Exploring sprase self-atttention for small scale ViT with limited training data. Adapted a sparse self-attention proposed in Big Bird. The best performing sparse self-attention pattern showcased an 18% improvement in top-1 accuracy over full self-attention. Intrestingly, even random sparse self-attention showcased a 11% improvement in top-1 accuracy over full self-attention. Currently expanding the work by comparing against convolutional variants of ViT which are more data efficent.
Extended the existing COMMENTATOR annotation tool for code-mixed sentiment analysis. Annotation suggestions are provided both in sentence-level and in word-level. Integrated Hugging face models with the UI to provide suggestions in the sentence-level. Word level suggestions are given through basic lexicon lookup. Supports custom lexicon files.
Browser security is a growing concern in recent times. This work demonstrates how easy is for attackers to collect information on naive users. Specfically we exploited a vulnerablity in WebRTC based on a weakness in ICE. Further, we evaluate the exploitation method on all prominent browsers and discuss the recent prevention measures which have been deployed. Refer to the technical and work summary report for more information.
Leveraging advances in machine learning to ameliorate communication between mute and non-mute people. Implemented a deep CNN network in pure verilog including but not limited to convolution, dense, max-pooling layer and ReLu activation function. Evaluated the performance through manual evaluation the system classfied 85 out of 100 images correctly.
One step towards solving math homework :). Deployed a CNN network to detect 82 classes of objects with a classfication accuracy of 92%. Had to fall back to image processing techniques as subscipt/superscipt detection is difficult due to high size_of_objects/ size_of_image ratio; Basically very thin line between variables and their subscript/superscripts. Used heuristics based on area, location, occulsion to form the final detected equation.
Choosing courses in second and third of undergraduate studies is always a hassle especially the open electives. In order to alleviate the chaos we designed a simple course recommendation tuned for IITGN. The student has to rate past taken courses, and based on multiple factors such as topic, instructor, credits, discipline we recommend courses.

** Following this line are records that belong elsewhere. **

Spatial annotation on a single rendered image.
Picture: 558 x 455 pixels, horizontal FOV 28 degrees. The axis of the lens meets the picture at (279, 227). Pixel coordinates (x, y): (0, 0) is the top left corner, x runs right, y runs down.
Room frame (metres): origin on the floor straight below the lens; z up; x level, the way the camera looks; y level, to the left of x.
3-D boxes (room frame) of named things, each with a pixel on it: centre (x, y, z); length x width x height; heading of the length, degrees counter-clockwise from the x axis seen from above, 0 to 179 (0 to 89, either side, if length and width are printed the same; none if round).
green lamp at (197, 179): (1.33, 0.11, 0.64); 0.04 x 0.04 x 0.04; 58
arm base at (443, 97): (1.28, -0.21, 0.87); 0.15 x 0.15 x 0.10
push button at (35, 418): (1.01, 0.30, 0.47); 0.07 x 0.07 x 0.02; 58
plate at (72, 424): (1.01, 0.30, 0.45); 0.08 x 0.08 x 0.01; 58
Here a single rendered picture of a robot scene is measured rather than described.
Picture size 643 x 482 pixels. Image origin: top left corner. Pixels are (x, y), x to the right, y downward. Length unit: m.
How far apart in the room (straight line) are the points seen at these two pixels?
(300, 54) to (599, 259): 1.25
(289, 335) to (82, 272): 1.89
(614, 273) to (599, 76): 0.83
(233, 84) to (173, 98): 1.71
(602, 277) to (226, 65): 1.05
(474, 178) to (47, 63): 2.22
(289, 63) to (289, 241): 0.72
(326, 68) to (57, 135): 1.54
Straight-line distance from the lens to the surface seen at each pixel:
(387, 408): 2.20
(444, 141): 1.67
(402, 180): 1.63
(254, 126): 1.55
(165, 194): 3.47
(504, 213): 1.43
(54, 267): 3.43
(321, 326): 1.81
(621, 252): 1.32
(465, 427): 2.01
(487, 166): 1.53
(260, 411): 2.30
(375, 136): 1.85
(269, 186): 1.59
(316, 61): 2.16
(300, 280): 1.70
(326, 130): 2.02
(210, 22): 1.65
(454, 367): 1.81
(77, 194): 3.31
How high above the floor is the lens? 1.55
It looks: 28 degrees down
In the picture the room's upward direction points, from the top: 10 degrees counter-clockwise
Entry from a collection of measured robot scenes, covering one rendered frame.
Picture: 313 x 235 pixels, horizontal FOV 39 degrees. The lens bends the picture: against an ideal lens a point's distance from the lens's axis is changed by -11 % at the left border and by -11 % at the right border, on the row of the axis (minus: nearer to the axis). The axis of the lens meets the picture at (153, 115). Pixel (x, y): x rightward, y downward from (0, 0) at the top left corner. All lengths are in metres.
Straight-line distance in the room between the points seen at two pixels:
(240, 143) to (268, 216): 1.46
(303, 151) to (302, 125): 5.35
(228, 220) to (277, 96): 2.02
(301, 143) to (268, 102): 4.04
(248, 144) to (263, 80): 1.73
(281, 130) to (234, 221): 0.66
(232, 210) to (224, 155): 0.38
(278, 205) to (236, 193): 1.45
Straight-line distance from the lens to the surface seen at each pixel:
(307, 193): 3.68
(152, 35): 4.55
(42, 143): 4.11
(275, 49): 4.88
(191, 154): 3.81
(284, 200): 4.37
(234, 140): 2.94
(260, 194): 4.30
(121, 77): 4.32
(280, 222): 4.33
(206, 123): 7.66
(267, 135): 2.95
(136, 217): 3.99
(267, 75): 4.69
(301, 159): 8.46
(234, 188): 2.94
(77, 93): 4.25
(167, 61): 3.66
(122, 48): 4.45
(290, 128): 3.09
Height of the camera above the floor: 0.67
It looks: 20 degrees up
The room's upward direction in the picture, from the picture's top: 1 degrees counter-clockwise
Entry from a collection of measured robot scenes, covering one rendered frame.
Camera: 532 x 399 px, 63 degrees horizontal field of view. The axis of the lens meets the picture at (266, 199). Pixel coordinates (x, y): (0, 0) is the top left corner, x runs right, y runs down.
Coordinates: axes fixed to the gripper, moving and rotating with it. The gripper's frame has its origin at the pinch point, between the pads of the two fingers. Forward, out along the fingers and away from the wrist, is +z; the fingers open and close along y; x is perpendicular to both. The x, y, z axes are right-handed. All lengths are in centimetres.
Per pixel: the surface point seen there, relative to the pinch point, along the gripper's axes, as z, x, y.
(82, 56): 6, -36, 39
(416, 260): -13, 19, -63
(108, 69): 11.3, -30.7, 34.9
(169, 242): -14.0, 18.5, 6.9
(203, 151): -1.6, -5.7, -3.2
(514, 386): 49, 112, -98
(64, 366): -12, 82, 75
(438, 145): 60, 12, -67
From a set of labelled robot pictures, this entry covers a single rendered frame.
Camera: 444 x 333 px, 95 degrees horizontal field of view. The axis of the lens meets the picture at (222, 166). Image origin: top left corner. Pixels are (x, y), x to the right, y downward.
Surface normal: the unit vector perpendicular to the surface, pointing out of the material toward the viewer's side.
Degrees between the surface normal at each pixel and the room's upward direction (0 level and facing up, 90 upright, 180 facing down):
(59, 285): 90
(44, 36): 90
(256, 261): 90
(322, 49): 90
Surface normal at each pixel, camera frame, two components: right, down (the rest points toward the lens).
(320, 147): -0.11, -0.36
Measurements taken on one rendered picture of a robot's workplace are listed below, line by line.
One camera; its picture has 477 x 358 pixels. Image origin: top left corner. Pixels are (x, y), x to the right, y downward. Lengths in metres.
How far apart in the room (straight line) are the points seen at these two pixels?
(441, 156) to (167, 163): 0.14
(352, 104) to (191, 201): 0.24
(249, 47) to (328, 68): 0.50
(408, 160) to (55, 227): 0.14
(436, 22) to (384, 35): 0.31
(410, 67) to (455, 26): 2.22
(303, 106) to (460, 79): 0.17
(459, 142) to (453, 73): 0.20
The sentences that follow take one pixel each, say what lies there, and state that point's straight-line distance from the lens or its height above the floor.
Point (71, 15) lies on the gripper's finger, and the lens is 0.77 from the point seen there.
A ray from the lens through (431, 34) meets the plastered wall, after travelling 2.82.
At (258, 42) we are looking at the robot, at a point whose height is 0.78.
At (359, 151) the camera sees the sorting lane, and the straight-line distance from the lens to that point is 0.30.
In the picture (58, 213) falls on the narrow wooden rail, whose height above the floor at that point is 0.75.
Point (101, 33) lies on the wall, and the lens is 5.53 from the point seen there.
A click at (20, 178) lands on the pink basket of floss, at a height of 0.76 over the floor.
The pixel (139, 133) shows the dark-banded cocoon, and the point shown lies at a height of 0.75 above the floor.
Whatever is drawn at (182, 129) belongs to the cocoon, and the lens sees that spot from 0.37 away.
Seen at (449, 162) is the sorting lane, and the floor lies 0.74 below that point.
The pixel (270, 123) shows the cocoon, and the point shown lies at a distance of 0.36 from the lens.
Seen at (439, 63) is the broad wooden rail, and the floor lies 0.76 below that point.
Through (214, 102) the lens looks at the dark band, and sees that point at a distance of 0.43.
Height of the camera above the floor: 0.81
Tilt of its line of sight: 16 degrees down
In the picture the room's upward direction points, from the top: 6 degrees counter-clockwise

Created a personal assistant STARK for linux systems in python. Incorported various API's to do everyday student tasks. STARK is capable of handling google classroom activities, mailing, maintaining timetable, basic web search and more. Currently working on making it voice compatible.
We all know it is quite impossible to get anything for free these days from promotional codes, purely due to the number of people who wait forever to get the code. Unfortunately I do not have such spare time so I made this tool to automate the impossible task of getting goodies from promotion codes posted in Instagram stories. Made use of the web automation python library Selenium and Pytesseract for OCR to redeem goodies.
Designed lightweight head-mounted device to track remind people to upkeep social distance. The device tracks number of people the user came in contact with through PIR sensors and NodeMCU. The data collected is sent to a server where data analyzation is done. Won 2nd price in IITGN Virtual Build-a-thon.